Müsaadenizle bunun nedenini şöyle izah edeyim, açıklayayım.
Sizler de gayet iyi biliyorsunuz ki çoklu hükümetler zamanında da okkalı bildiğimiz ve değimiz siyasi partiler vardı değil mi ? Bunlara örnek verecek olursak Doğru Yol Partisi vardı ve başında da rahmetli Süleyman DEMİREL bulunuyordu.
Neticede DEMİREL rahmete kavuştu dolayısıyla Doğru Yol Partisi siyaset tarihinin tozlu raflarıyla buluştu. Fazilet Partisi Refah Partisi ve Saadet Partisi vardı ve Genel Başkanları da rahmetli Necmettin ERBAKAN’dı o da maalesef hakkın rahmetine kavuştu partinin ileri gelenleri ve parti üyeleri farklı adreslerde buluştu.
Gene hatırladığım kadarıyla bir zamanlar popüler olan bir Demokratik Sol Parti vardı ve onun efsane lideri ve önderi de yine rahmetli Bülent ECEVİT ti.

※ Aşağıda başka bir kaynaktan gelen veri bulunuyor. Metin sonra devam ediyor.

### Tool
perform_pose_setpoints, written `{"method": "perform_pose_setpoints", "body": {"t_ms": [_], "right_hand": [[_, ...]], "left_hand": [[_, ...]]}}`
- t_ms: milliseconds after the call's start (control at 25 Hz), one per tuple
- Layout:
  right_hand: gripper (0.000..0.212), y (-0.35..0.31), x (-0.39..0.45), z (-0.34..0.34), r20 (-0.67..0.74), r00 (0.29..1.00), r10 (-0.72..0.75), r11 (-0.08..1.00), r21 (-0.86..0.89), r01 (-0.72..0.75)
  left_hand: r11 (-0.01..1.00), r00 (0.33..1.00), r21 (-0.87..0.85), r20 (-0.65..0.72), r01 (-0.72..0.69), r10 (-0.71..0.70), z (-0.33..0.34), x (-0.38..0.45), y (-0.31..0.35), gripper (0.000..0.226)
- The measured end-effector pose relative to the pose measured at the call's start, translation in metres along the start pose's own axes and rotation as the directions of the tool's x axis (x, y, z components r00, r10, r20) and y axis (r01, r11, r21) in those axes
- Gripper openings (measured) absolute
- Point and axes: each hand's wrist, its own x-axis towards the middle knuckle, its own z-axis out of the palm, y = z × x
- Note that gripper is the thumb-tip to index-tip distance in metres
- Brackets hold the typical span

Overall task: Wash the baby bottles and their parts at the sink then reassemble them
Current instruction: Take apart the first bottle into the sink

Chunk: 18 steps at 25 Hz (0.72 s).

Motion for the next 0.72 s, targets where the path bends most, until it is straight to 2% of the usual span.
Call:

ECEVİT partinin başından gitti, parti bitti. Bu saydıklarımın akabinde bence yarı muhafazakar bir siyasi parti olan ANAVATAN Partisi piyasada bir zamanlar adından söz ettirdi ancak pek uzun sürmedi bu siyasi partide hayata doyamadan siyasete veda etti ve yarıdan fazlası bugünkü AK Partiye iltica etti ama parti olarak kendisi bitti.
***
Onu diyeceğim, ona geleceğim bu memlekette KASABALI olarak benim gördüğüm bildiğim ve tahmin ettiğim şimdilik üç siyasi parti öyle bu saydıkların sıraladıklarım gibi bitmez, gitmez, tükenmez. Bunlardan birincisi hiç şüphesiz ATATÜRK’ün kurucusu olduğu Cumhuriyet Halk Partisi, ikincisi rahmetli Alparslan TÜRKEŞ’in kurduğu Milliyetçi Hareket Partisi ve üçüncüsü de bu memlekette birlikte-beraber yaşadığımız sağduyulu Kürt vatandaşlarımızın bugüne kadar kurdukları-kuracağı partidir!…
Yeri – vakti-zamanı gelmişken şunu da özellikle belirteyim, Allah gene de geçinden versin ancak bugünkü hükümetin başında olan AK Parti Genel Başkanı Recep Tayyip ERDOĞAN gözlerini hayata yumarsa ortalıkta ne bir hükümet ve yemin billah ediyorum ne de AK Parti diye bir siyasi parti kalır benden demesi söylemesi.
Şimdi anladınız mı? Ne demek ne söylemek istediğimi? Ortada ve piyasada AKŞENER gittikten sonra sapır-sapır dökülen bir İYİ Parti’de hala kalıp ısrar eden bir Belediye Başkanı Ediz MARTİN bildiğiniz gibi CHP’ye geçmeyip de ne yapacaktı?
***
Daha hafta sonuna henüz vakit varken piyasada konuşulanlara göre AK Parti ilçe kongresinin diğer önceki kongrelere göre heyecanlı değil, hiç heyecanlı olmayacağı ve geçmeyeceği iddia ve ifade ediliyor.
Bu iddiaları ortaya atan partililerle yaptığım birebir temaslarda AK Partili üyeler nedense ilçe başkanlarının Önder KURUŞAR değil de eski Başkanları Çağatay YILMAZ, CHP İlçe Başkanı Turgut ÖZGÜÇ değil de eski Başkanları İnanç SÜLÜŞ ve MHP İlçe Başkanı Aslı ÇANKAYA değilde eski Başkanları Ayhan YENi’nin partilerinin başında tekrar görmek istediklerini telaffuz ediyorlar zira partilerine coşku ve heyecan gelirse gene bu eski Başkanlarıyla tekrar geriye geleceğine inandıklarını söylüyorlar diretiyorlar.
*** *** ***
Şimdi KASABALI olarak benim de kulağıma geldi üflendi vay efendim bizim Belediye Başkanı Ediz MARTİN CHP’ye değil de şayet AK Partiye geçmiş olsaydı mevcut hükümet bizim Belediyenin bütün borçlarını silermiş sıfırlarmış!…
Öyle veya böyle olsaydı bütün borçlu Belediyeler AK Partiye geçerdi olup biterdi, lütfen kendi kendimizi kandırmayalım, böyle asparagas dedikodulara inanmayalım.